EXERCISE DESCRIPTION
Down to the final line, print each entry exactly.

*** Opening of RECORDS FOR THE TASK ***

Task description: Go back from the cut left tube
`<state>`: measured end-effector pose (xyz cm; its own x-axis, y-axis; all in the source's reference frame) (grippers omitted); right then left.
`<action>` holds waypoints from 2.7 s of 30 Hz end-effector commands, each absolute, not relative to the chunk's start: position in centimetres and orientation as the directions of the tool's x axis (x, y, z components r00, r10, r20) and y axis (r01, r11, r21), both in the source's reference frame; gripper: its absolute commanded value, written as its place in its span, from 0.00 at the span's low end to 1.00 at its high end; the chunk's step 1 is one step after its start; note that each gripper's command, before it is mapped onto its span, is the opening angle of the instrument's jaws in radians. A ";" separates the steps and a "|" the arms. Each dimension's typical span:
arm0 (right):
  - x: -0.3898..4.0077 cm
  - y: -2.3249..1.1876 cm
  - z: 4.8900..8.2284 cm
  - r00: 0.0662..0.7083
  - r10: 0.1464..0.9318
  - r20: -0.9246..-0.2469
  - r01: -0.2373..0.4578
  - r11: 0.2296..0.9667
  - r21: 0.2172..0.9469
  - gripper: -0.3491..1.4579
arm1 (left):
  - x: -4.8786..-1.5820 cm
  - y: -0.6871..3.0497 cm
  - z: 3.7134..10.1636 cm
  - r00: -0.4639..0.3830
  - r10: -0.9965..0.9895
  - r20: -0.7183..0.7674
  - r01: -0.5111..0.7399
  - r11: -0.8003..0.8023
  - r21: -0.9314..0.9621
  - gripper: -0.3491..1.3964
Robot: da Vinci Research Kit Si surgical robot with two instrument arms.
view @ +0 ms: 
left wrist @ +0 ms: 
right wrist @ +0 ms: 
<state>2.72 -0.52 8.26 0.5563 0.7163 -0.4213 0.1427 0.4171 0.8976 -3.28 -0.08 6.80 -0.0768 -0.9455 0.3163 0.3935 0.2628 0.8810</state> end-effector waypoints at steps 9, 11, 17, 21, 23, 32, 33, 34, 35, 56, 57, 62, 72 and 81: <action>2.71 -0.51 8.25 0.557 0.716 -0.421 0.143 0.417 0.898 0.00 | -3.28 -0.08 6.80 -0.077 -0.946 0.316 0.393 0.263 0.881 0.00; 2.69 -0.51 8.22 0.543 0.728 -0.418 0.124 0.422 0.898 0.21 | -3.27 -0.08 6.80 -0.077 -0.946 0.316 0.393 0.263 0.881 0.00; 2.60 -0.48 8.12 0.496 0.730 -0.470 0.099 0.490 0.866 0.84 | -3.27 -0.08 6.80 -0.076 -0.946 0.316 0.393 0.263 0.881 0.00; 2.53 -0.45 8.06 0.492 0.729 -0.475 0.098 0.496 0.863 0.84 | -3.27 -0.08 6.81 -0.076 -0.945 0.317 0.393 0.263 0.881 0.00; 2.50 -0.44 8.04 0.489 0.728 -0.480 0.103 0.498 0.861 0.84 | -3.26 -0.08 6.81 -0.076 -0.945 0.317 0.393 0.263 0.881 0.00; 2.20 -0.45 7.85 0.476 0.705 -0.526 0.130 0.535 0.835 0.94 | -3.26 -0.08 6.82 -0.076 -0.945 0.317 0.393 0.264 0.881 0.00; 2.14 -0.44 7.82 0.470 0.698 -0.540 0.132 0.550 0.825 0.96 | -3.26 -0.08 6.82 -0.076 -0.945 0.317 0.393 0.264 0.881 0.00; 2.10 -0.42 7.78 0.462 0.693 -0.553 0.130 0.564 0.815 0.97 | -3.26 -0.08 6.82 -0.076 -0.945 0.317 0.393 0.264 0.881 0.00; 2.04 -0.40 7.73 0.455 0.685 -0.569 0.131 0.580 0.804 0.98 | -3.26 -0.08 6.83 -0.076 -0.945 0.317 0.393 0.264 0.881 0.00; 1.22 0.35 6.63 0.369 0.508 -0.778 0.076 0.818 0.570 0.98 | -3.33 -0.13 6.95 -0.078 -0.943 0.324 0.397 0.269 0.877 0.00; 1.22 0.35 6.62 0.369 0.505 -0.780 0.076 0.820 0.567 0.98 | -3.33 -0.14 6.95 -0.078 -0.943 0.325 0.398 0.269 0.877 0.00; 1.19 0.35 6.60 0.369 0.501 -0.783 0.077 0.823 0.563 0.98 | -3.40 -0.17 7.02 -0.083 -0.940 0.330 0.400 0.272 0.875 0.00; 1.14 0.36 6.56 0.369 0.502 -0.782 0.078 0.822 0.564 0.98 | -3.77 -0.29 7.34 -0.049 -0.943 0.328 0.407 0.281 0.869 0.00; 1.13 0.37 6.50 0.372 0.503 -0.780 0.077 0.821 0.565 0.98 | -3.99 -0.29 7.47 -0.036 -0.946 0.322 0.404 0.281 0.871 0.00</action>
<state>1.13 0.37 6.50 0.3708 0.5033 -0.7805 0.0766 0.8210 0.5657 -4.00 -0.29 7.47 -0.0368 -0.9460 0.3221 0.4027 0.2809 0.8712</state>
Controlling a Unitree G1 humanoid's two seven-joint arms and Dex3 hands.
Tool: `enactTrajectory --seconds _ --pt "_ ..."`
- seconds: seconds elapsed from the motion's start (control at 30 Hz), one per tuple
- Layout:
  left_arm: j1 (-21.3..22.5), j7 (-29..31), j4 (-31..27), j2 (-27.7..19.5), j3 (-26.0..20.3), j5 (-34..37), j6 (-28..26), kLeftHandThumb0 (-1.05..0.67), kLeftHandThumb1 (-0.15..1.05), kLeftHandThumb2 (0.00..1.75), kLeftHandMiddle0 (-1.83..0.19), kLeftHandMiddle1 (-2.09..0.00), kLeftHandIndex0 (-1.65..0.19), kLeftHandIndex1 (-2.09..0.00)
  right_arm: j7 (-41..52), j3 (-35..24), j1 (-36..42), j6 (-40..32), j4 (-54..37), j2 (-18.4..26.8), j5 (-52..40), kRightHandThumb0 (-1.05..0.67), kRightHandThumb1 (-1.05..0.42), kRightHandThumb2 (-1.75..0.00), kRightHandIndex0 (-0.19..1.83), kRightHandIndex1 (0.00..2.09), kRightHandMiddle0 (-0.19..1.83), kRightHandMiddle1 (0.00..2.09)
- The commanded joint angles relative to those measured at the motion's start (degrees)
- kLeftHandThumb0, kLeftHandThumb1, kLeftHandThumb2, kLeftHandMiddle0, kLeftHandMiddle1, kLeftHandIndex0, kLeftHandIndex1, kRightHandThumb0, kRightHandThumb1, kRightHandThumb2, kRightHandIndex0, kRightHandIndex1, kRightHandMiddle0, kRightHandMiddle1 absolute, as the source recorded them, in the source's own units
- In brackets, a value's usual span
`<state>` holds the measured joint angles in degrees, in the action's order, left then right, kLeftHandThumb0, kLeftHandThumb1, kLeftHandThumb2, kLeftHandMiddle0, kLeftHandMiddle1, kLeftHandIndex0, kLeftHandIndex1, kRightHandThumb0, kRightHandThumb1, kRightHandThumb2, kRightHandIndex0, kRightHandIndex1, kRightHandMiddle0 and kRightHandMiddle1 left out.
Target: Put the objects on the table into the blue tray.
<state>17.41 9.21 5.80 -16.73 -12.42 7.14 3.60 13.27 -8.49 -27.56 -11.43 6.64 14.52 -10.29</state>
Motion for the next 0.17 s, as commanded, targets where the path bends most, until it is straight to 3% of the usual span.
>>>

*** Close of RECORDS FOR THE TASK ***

EXPECTED OUTPUT
Task description: Go back from the cut left tube
`<state>`: measured end-effector pose (xyz cm; its own x-axis, y-axis; all in the source's reference frame) (grippers omitted); right then left.
`<action>` holds waypoints from 2.7 s of 30 Hz end-effector commands, each absolute, not relative to the chunk's start: position in centimetres and orientation as the directions of the tool's x axis (x, y, z components r00, r10, r20) and y axis (r01, r11, r21), both in the source's reference frame; gripper: its absolute commanded value, written as its place in its span, from 0.00 at the span's low end to 1.00 at its high end; the chunk's step 1 is one step after its start; note that each gripper's command, before it is mapped onto its span, is the opening angle of the instrument's jaws in radians. A ";" separates the steps and a "|" the arms. Each dimension's typical span:
arm0 (right):
  - x: -0.3898..4.0077 cm
  - y: -2.3249..1.1876 cm
  - z: 4.8900..8.2284 cm
  - r00: 0.0662..0.7083
  - r10: 0.1464..0.9318
  - r20: -0.9246..-0.2469
  - r01: -0.2373..0.4578
  - r11: 0.2296..0.9667
  - r21: 0.2172..0.9469
  - gripper: -0.3491..1.4579
arm1 (left):
  - x: -4.8786..-1.5820 cm
  - y: -0.6871..3.0497 cm
  - z: 3.7134..10.1636 cm
  - r00: -0.4639..0.3830
  - r10: -0.9965..0.9895
  - r20: -0.7183..0.7674
  - r01: -0.5111..0.7399
  - r11: -0.8003..0.8023
  - r21: -0.9314..0.9621
  - gripper: -0.3491..1.3964
Robot: da Vinci Research Kit Si surgical robot with two instrument arms.
view @ +0 ms: 
left wrist @ +0 ms: 
right wrist @ +0 ms: 
<state>2.72 -0.52 8.26 0.5563 0.7163 -0.4213 0.1427 0.4171 0.8976 -3.28 -0.08 6.80 -0.0768 -0.9455 0.3163 0.3935 0.2628 0.8810</state> end-effector waypoints at steps 9, 11, 17, 21, 23, 32, 33, 34, 35, 56, 57, 62, 72 and 81: <action>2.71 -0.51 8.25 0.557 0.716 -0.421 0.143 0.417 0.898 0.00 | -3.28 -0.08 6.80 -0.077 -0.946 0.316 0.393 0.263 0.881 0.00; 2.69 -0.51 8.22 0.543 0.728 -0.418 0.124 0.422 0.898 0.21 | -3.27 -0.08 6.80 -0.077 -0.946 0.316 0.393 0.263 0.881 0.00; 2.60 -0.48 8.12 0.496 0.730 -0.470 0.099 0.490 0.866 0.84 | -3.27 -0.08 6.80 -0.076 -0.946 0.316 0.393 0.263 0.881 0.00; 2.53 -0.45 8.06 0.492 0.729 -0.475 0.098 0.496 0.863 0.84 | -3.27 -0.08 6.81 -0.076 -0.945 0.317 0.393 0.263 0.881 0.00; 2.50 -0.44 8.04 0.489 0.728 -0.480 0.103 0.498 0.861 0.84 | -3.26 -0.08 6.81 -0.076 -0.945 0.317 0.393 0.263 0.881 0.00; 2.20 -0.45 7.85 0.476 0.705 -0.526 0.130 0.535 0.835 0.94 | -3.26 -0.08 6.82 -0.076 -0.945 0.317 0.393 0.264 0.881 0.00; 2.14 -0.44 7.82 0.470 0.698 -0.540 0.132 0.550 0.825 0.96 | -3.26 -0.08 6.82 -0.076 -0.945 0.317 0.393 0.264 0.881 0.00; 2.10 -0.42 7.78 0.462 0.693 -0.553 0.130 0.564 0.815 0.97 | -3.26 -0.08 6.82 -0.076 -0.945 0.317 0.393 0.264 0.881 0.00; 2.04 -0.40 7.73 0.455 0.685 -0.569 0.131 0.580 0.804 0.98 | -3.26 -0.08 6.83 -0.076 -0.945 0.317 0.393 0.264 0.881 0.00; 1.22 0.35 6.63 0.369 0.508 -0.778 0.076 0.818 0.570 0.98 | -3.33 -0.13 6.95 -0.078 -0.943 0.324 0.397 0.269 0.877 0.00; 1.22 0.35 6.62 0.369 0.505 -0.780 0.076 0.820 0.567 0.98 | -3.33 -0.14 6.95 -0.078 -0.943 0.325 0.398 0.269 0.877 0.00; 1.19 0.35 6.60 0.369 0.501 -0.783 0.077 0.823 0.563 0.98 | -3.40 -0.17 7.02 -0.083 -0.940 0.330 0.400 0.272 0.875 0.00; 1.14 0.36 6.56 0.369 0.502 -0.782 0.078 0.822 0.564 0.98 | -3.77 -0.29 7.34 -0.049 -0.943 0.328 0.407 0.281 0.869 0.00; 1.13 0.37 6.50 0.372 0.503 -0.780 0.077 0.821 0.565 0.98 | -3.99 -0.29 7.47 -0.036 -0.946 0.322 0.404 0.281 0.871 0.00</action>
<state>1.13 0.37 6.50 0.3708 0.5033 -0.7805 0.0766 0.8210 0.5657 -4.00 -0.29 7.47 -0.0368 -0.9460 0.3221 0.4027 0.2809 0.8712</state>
Controlling a Unitree G1 humanoid's two seven-joint arms and Dex3 hands.
Tool: `enactTrajectory --seconds _ --pt "_ ..."`
- seconds: seconds elapsed from the motion's start (control at 30 Hz), one per tuple
- Layout:
  left_arm: j1 (-21.3..22.5), j7 (-29..31), j4 (-31..27), j2 (-27.7..19.5), j3 (-26.0..20.3), j5 (-34..37), j6 (-28..26), kLeftHandThumb0 (-1.05..0.67), kLeftHandThumb1 (-0.15..1.05), kLeftHandThumb2 (0.00..1.75), kLeftHandMiddle0 (-1.83..0.19), kLeftHandMiddle1 (-2.09..0.00), kLeftHandIndex0 (-1.65..0.19), kLeftHandIndex1 (-2.09..0.00)
  right_arm: j7 (-41..52), j3 (-35..24), j1 (-36..42), j6 (-40..32), j4 (-54..37), j2 (-18.4..26.8), j5 (-52..40), kRightHandThumb0 (-1.05..0.67), kRightHandThumb1 (-1.05..0.42), kRightHandThumb2 (-1.75..0.00), kRightHandIndex0 (-0.19..1.83), kRightHandIndex1 (0.00..2.09), kRightHandMiddle0 (-0.19..1.83), kRightHandMiddle1 (0.00..2.09)
- The commanded joint angles relative to those measured at the motion's start (degrees)
- kLeftHandThumb0, kLeftHandThumb1, kLeftHandThumb2, kLeftHandMiddle0, kLeftHandMiddle1, kLeftHandIndex0, kLeftHandIndex1, kRightHandThumb0, kRightHandThumb1, kRightHandThumb2, kRightHandIndex0, kRightHandIndex1, kRightHandMiddle0, kRightHandMiddle1 absolute, as the source recorded them, in the source's own units
- In brackets, a value's usual span
`<state>` holds the measured joint angles in degrees, in the action's order, left then right, kLeftHandThumb0, kLeftHandThumb1, kLeftHandThumb2, kLeftHandMiddle0, kLeftHandMiddle1, kLeftHandIndex0, kLeftHandIndex1, kRightHandThumb0, kRightHandThumb1, kRightHandThumb2, kRightHandIndex0, kRightHandIndex1, kRightHandMiddle0 and kRightHandMiddle1 left out.
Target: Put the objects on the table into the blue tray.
<state>17.41 9.21 5.80 -16.73 -12.42 7.14 3.60 13.27 -8.49 -27.56 -11.43 6.64 14.52 -10.29</state>
Motion for the next 0.17 s, as commanded, targets where the path bends most, until it is straight to 3% of the usual span.
>>>

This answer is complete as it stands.